MPHA estimates the new homes will be able to serve over 420 families over the next thirty years.
The new project is the first large-scale affordable housing project undertaken by the city in over two decades, said Executive Director of MPHA Abdi Warsame at a press conference outside the new construction.
“This successful project creates a blueprint for our agency and housing authorities across the country to deliver quality cost-effective, deeply affordable family housing,” said Warsame.
Mayor Jacob Frey said Minneapolis has a long history of placing all the deeply affordable housing “in one or two areas of the city that are already quite low-income” but that now “our goal is to get deeply affordable housing in every neighborhood of the city.”
The city has allocated more than $5 million in funding for public housing annually going forward.
The applications for the new MHPA were in place before a recent ruling in which a judge struck down the city’s 2040 plan. Frey expressed his concern that a recent ruling which struck down the city’s 2040 plan could prevent affordable housing projects like this one from going forward.

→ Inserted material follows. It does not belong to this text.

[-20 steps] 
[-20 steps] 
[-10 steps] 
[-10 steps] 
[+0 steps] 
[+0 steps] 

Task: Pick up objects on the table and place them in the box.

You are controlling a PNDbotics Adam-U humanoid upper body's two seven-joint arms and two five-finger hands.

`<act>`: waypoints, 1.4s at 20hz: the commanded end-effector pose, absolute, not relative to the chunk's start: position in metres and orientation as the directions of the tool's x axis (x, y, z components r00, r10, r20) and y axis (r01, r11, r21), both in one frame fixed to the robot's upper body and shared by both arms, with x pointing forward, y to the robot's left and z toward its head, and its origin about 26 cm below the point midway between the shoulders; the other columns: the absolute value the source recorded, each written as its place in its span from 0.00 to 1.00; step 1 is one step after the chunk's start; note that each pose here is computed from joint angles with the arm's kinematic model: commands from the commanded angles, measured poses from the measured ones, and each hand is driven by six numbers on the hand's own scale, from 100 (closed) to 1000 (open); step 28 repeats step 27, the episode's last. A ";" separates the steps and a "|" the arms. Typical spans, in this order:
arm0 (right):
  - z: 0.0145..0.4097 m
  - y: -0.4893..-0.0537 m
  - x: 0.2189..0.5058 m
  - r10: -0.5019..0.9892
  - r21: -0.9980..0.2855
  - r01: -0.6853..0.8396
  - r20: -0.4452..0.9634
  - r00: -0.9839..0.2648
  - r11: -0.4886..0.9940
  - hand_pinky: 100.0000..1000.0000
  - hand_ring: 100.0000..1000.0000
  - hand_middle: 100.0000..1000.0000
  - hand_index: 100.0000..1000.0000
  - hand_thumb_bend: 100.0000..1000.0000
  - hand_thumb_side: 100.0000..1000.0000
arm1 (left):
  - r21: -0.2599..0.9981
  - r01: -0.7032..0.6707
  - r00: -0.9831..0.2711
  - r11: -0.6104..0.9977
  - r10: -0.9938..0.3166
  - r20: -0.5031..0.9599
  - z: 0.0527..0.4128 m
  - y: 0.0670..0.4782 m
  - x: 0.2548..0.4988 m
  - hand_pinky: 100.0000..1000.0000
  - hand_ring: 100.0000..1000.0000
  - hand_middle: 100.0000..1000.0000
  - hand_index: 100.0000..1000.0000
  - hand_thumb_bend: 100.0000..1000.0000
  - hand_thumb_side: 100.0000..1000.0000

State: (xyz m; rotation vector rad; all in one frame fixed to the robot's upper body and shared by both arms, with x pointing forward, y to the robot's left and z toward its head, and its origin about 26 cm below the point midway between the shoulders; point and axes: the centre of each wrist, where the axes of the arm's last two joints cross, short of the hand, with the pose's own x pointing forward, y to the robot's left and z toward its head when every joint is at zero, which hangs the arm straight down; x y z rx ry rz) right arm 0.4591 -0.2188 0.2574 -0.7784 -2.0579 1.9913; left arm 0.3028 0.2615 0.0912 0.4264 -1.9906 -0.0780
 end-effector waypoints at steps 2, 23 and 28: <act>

“We should have affordable housing in north Minneapolis, in southwest Minneapolis, in downtown Minneapolis, in northeast — throughout” the entire city, Frey said. “In order to do that, you gotta first allow for affordable housing in these places.”
The new unit Aniyo Rayyo and her husband moved into is a part of a large modular structure —a structure made of prefabricated material in which pieces are hauled in and fitted together on site.
MPHA Director Warsame said modular construction results in less noise and fewer disruptions for neighborhoods, all while leaving a smaller carbon footprint.
U.S. Department of Housing and Urban Development Great Lakes Regional Administrator Diane Shelly says part of the funding for the new project has been made available through the Inflation Reduction Act. Money designated for green resiliency and retrofitting was used for the solar panels on the new unit.
MPHA estimates more units will be available by December. They said they maintain a list of as many as 7,500 people waiting for new homes.
Editor’s note (Sept. 27): This story has been updated to include additional comments from Mayor Jacob Frey.